Records drawn from a dataset
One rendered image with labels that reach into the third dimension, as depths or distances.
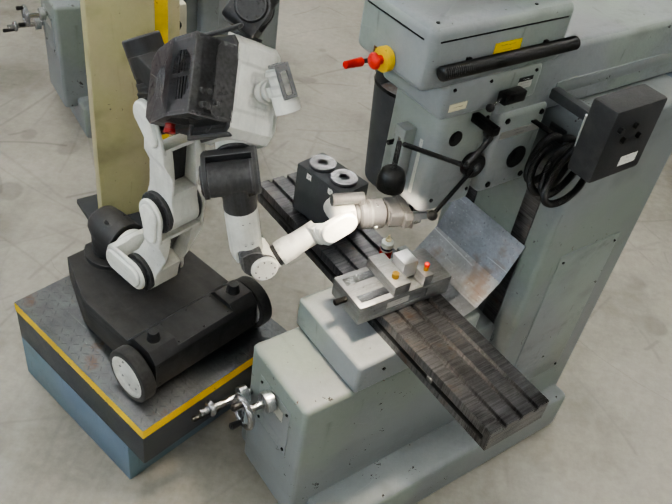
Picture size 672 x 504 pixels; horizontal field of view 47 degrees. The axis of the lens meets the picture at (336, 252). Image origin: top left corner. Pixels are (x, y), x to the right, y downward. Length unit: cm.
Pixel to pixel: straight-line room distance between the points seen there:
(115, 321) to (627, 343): 243
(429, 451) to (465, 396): 79
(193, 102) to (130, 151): 197
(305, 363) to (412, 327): 36
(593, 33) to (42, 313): 211
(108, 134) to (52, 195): 66
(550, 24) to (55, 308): 202
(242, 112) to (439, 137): 50
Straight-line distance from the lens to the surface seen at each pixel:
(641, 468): 354
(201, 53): 192
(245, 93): 198
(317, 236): 214
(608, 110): 198
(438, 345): 233
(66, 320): 304
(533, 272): 254
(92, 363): 288
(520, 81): 205
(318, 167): 257
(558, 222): 241
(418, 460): 295
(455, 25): 177
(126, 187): 396
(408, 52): 180
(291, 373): 243
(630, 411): 372
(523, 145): 223
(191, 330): 271
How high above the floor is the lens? 258
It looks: 41 degrees down
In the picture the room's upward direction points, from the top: 10 degrees clockwise
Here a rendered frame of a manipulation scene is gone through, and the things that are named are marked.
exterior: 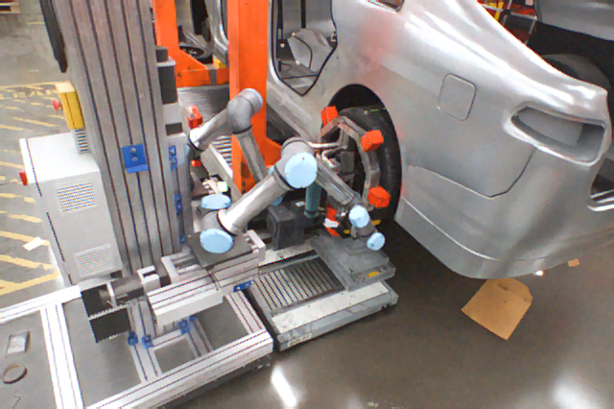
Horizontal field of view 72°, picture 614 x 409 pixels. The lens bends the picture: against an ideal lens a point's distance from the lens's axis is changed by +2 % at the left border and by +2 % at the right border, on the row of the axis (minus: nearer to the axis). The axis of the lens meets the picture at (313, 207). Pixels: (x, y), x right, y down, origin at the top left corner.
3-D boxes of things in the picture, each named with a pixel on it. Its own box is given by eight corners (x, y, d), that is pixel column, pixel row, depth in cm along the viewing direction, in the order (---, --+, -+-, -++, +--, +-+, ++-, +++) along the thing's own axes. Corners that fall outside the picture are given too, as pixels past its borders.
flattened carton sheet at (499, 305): (536, 295, 290) (538, 291, 288) (505, 341, 254) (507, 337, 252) (494, 272, 305) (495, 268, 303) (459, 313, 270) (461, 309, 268)
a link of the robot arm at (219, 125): (167, 149, 211) (241, 91, 183) (182, 136, 223) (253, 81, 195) (183, 167, 214) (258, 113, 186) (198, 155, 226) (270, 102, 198)
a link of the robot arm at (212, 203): (231, 215, 182) (230, 189, 174) (232, 234, 171) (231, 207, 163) (202, 216, 179) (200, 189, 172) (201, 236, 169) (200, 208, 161)
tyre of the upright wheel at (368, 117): (351, 192, 290) (417, 231, 238) (322, 199, 280) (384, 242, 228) (355, 94, 262) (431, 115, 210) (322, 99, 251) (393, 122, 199)
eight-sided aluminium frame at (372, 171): (368, 232, 236) (387, 145, 204) (359, 235, 233) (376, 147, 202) (320, 184, 273) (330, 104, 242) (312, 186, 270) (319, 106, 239)
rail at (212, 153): (258, 223, 300) (258, 198, 287) (246, 226, 296) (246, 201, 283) (171, 99, 470) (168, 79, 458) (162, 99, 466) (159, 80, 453)
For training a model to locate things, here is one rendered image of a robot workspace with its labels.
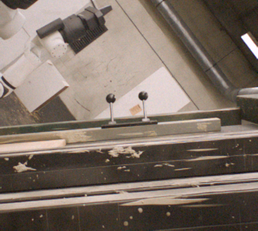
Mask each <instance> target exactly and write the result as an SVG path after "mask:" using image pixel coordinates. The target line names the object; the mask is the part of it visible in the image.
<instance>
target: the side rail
mask: <svg viewBox="0 0 258 231"><path fill-rule="evenodd" d="M240 110H241V109H240V108H238V107H230V108H223V109H211V110H198V111H185V112H173V113H160V114H148V115H147V118H148V119H150V121H152V120H157V121H158V123H160V122H172V121H185V120H198V119H210V118H218V119H220V125H221V127H224V126H237V125H242V124H241V118H240ZM142 119H144V115H135V116H128V117H115V118H114V121H116V123H117V124H120V123H127V122H139V121H142ZM110 121H111V118H102V119H90V120H77V121H64V122H58V123H45V124H33V125H20V126H7V127H0V136H8V135H14V134H27V133H40V132H52V131H65V130H77V129H90V128H101V126H102V125H107V124H109V123H108V122H110Z"/></svg>
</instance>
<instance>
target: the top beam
mask: <svg viewBox="0 0 258 231"><path fill-rule="evenodd" d="M236 99H237V106H240V107H241V108H240V109H241V113H242V118H241V119H242V120H245V121H249V122H251V123H254V124H257V125H258V94H248V95H241V96H237V97H236Z"/></svg>
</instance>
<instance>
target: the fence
mask: <svg viewBox="0 0 258 231"><path fill-rule="evenodd" d="M211 119H213V120H202V119H198V120H196V121H188V122H183V121H172V122H160V123H158V124H157V125H146V126H133V127H121V128H108V129H101V128H90V129H77V130H65V131H52V132H40V133H27V134H14V135H8V136H0V145H2V144H14V143H27V142H40V141H52V140H66V143H76V142H89V141H101V140H114V139H126V138H138V137H151V136H158V135H170V134H183V133H195V132H207V131H220V130H221V125H220V119H218V118H211Z"/></svg>
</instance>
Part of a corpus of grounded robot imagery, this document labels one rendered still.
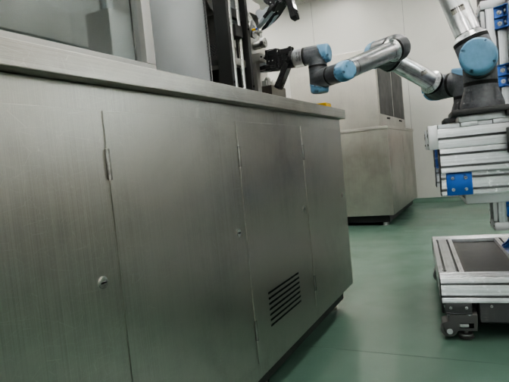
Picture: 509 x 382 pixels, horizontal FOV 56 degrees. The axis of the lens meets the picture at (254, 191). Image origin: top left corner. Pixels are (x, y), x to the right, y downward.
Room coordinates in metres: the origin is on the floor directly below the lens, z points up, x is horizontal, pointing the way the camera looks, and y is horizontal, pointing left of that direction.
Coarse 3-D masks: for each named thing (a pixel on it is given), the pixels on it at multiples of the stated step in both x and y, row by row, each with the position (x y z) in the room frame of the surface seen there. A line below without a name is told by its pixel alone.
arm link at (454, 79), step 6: (456, 72) 2.21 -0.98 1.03; (462, 72) 2.19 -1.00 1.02; (450, 78) 2.25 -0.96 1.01; (456, 78) 2.22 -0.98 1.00; (462, 78) 2.19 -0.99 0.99; (444, 84) 2.27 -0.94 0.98; (450, 84) 2.24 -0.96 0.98; (456, 84) 2.22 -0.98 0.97; (462, 84) 2.19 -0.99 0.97; (450, 90) 2.26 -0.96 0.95; (456, 90) 2.22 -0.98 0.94; (462, 90) 2.20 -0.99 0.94; (450, 96) 2.29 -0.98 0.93
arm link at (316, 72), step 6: (312, 66) 1.92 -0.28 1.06; (318, 66) 1.91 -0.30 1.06; (324, 66) 1.92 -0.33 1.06; (312, 72) 1.93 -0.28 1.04; (318, 72) 1.90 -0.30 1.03; (312, 78) 1.93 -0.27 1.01; (318, 78) 1.90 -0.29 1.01; (312, 84) 1.93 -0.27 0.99; (318, 84) 1.91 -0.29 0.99; (324, 84) 1.89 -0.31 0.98; (312, 90) 1.93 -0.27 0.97; (318, 90) 1.92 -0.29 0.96; (324, 90) 1.92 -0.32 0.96
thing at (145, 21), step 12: (144, 0) 1.04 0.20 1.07; (144, 12) 1.04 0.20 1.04; (144, 24) 1.03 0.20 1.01; (12, 36) 0.74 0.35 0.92; (24, 36) 0.76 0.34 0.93; (144, 36) 1.03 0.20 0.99; (60, 48) 0.82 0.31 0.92; (72, 48) 0.85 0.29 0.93; (144, 48) 1.03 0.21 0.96; (120, 60) 0.95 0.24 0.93; (132, 60) 0.99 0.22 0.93; (144, 60) 1.03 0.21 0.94
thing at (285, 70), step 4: (284, 64) 2.00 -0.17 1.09; (288, 64) 1.99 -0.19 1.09; (284, 68) 2.00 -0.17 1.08; (288, 68) 2.00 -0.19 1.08; (280, 72) 2.01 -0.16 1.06; (284, 72) 2.00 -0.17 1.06; (288, 72) 2.02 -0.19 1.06; (280, 76) 2.01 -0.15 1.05; (284, 76) 2.01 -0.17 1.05; (276, 80) 2.01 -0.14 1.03; (280, 80) 2.01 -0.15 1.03; (284, 80) 2.03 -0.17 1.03; (276, 84) 2.02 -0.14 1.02; (280, 84) 2.01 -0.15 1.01; (284, 84) 2.04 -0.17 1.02; (276, 88) 2.02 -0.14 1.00; (280, 88) 2.03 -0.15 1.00
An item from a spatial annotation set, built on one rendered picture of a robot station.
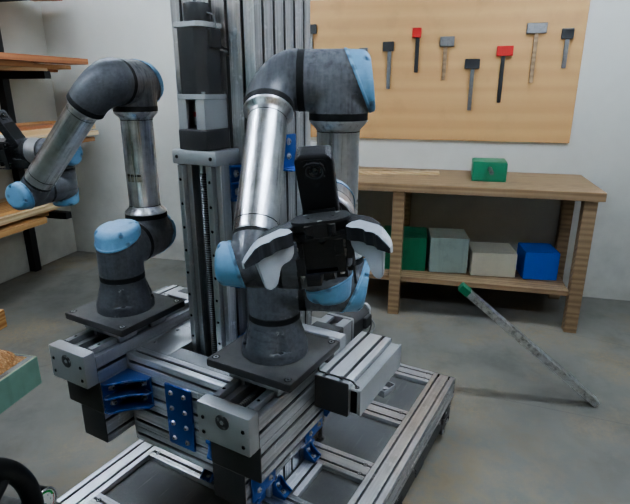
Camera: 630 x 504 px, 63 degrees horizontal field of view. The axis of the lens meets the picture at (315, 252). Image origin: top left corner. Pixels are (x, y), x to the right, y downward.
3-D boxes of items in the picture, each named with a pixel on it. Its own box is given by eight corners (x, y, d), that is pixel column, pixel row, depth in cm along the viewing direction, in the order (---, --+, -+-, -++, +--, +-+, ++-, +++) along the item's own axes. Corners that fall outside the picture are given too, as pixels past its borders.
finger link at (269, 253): (252, 308, 54) (309, 277, 60) (242, 254, 52) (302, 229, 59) (233, 303, 56) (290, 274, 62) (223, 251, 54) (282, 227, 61)
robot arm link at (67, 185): (37, 208, 148) (30, 170, 144) (65, 200, 158) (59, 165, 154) (60, 210, 146) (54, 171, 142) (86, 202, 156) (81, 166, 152)
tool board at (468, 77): (570, 143, 328) (593, -13, 301) (273, 136, 377) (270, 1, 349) (568, 142, 333) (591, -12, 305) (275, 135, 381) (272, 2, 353)
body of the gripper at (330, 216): (359, 285, 61) (358, 253, 72) (351, 214, 58) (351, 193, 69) (296, 291, 61) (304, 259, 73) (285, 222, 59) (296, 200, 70)
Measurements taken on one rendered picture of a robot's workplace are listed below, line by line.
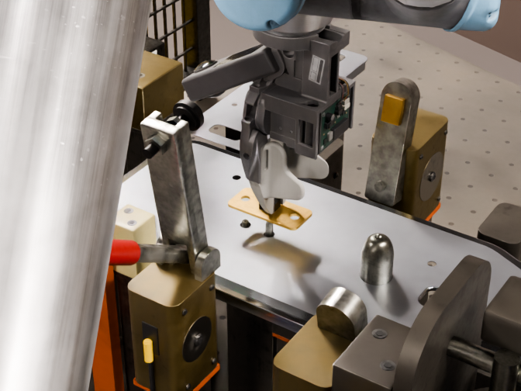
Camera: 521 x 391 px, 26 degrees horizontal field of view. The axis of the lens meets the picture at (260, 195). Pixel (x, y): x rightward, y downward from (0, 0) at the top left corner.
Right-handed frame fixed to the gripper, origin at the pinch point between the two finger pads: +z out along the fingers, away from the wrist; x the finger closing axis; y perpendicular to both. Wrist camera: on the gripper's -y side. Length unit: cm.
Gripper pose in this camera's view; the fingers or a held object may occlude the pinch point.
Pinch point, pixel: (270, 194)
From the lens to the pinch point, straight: 114.9
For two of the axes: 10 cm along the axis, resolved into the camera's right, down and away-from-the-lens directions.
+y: 8.4, 3.2, -4.5
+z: -0.1, 8.2, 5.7
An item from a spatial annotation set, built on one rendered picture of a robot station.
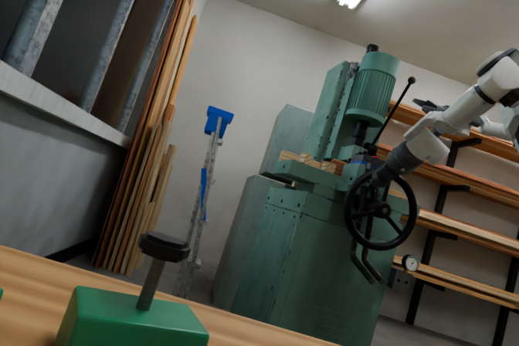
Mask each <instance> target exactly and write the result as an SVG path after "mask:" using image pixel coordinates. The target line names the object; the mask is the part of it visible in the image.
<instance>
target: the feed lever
mask: <svg viewBox="0 0 519 346"><path fill-rule="evenodd" d="M415 82H416V78H415V77H414V76H411V77H409V78H408V84H407V86H406V88H405V89H404V91H403V92H402V95H401V96H400V98H399V99H398V101H397V103H396V104H395V106H394V107H393V109H392V111H391V113H390V114H389V116H388V118H387V119H386V121H385V123H384V125H383V127H382V128H381V130H380V131H379V132H378V134H377V136H376V138H375V139H374V141H373V142H372V144H371V143H369V142H367V143H366V144H365V145H364V147H363V148H365V149H367V150H368V154H367V155H369V156H375V154H376V153H377V150H378V147H377V145H375V143H376V141H377V140H378V138H379V137H380V135H381V133H382V132H383V130H384V129H385V126H386V125H387V123H388V122H389V120H390V119H391V117H392V115H393V114H394V112H395V110H396V108H397V107H398V105H399V104H400V102H401V100H402V98H403V97H404V96H405V94H406V92H407V90H408V89H409V87H410V86H411V84H414V83H415Z"/></svg>
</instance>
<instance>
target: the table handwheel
mask: <svg viewBox="0 0 519 346"><path fill-rule="evenodd" d="M377 170H378V169H376V170H372V171H368V172H365V173H364V174H363V175H361V176H359V177H358V178H357V179H356V180H355V181H354V182H353V183H352V184H351V186H350V188H349V189H348V192H347V194H346V196H345V199H344V221H345V224H346V226H347V228H348V231H349V233H350V234H351V235H352V237H353V238H354V239H355V240H356V241H357V242H358V243H359V244H361V245H362V246H364V247H366V248H368V249H372V250H376V251H386V250H389V249H394V248H395V247H397V246H399V245H401V244H402V243H403V242H405V241H406V240H407V238H408V237H409V236H410V234H411V232H412V231H413V229H414V226H415V224H416V219H417V201H416V197H415V194H414V192H413V190H412V188H411V186H410V185H409V183H408V182H407V181H406V180H405V179H404V178H403V177H402V176H400V175H398V176H397V178H395V179H393V181H395V182H397V183H398V184H399V185H400V186H401V187H402V189H403V190H404V192H405V194H406V196H407V199H408V201H409V218H408V221H407V223H406V226H405V228H404V229H403V230H401V229H400V228H399V227H398V226H397V225H396V224H395V222H394V221H393V220H392V218H391V217H390V215H391V213H392V208H391V206H390V204H388V203H387V202H386V199H387V196H388V190H389V187H390V184H391V182H390V183H389V184H388V185H387V186H386V187H385V189H384V192H383V195H382V200H381V201H377V202H374V203H373V204H372V203H367V202H366V203H365V210H364V212H361V213H358V214H354V215H352V214H351V207H352V202H353V198H354V195H355V193H356V191H357V190H358V189H359V188H360V187H361V184H364V183H365V182H366V181H367V180H369V179H372V177H371V176H372V174H374V173H375V172H376V171H377ZM358 205H359V202H356V203H355V204H354V209H355V210H358ZM368 215H373V216H374V217H377V218H380V219H386V220H387V221H388V222H389V223H390V225H391V226H392V227H393V228H394V229H395V231H396V232H397V233H398V234H399V235H398V236H397V237H396V238H394V239H393V240H391V241H388V242H386V243H374V242H372V241H370V240H368V239H366V238H365V237H364V236H362V235H361V234H360V232H359V231H358V230H357V229H356V227H355V225H354V222H353V219H358V218H361V217H364V216H368Z"/></svg>
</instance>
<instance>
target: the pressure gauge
mask: <svg viewBox="0 0 519 346"><path fill-rule="evenodd" d="M414 260H415V261H414ZM413 262H414V263H413ZM412 263H413V264H412ZM402 266H403V267H404V270H403V271H404V272H403V273H404V274H405V275H407V272H408V270H409V271H411V272H413V271H416V270H417V269H418V268H419V259H418V258H417V257H416V256H413V255H410V254H407V255H405V256H403V258H402Z"/></svg>
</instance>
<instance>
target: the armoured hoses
mask: <svg viewBox="0 0 519 346"><path fill-rule="evenodd" d="M366 165H367V166H366V169H365V170H366V171H365V172H368V171H371V170H372V168H373V164H372V163H369V162H368V163H367V164H366ZM378 188H379V187H378V186H375V187H374V186H373V189H372V191H371V199H370V200H371V201H370V203H372V204H373V203H374V202H377V196H378ZM367 193H368V190H366V189H362V191H361V197H360V201H359V205H358V212H357V214H358V213H361V212H363V211H364V210H365V203H366V198H367V197H366V196H367ZM373 218H374V216H373V215H369V216H368V220H367V223H366V224H367V225H366V230H365V238H366V239H368V240H370V239H371V231H372V227H373V222H374V221H373V220H374V219H373ZM362 219H363V218H362V217H361V218H358V219H356V220H355V221H356V222H355V227H356V229H357V230H358V231H359V232H360V231H361V230H360V229H361V222H362ZM370 241H371V240H370ZM357 244H358V242H357V241H356V240H355V239H354V238H353V237H352V243H351V248H350V252H349V253H350V254H349V255H350V257H351V261H352V263H353V264H354V265H356V267H357V268H358V270H359V271H360V272H361V273H362V275H363V276H364V277H365V279H367V281H368V282H369V283H370V284H374V283H375V282H376V281H375V279H376V280H377V281H378V282H379V283H380V284H381V285H383V284H384V283H385V279H384V278H383V277H382V276H381V275H380V273H379V272H378V271H377V270H376V269H375V268H374V267H373V266H372V264H371V263H370V262H369V260H368V251H369V249H368V248H366V247H364V246H363V248H362V249H363V250H362V254H361V261H362V262H363V264H364V265H363V264H362V263H361V261H360V260H359V259H358V258H357V257H356V249H357ZM365 267H366V268H367V269H368V270H367V269H366V268H365ZM369 272H370V273H369ZM371 274H372V275H373V276H372V275H371ZM373 277H374V278H375V279H374V278H373Z"/></svg>
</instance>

■ YOUR INSTRUCTIONS
All that should be returned is the run of lines from the start of the entries above to the line bearing "(533, 272): 254", each exact, with pictures omitted.

■ RESPONSE BELOW
One rendered image with labels that reach into the third dimension, as depths or distances.
Picture size 672 x 504 pixels; horizontal field of view 47 degrees. The axis of the lens meets the picture at (336, 252). Image origin: top left corner. Pixels are (x, y), x to the right, y downward. Length unit: cm.
Pixel to pixel: straight-line room distance between the points seen there:
(115, 321) to (627, 343): 243
(429, 451) to (465, 396): 79
(193, 102) to (130, 151): 197
(305, 363) to (412, 327): 36
(593, 33) to (42, 313): 211
(108, 134) to (52, 195): 66
(550, 24) to (55, 308): 202
(242, 112) to (439, 137): 50
Straight-line distance from the lens to the surface seen at each pixel:
(641, 468): 354
(201, 53): 192
(245, 93): 198
(317, 236): 214
(608, 110): 198
(438, 345): 233
(66, 320): 304
(533, 272): 254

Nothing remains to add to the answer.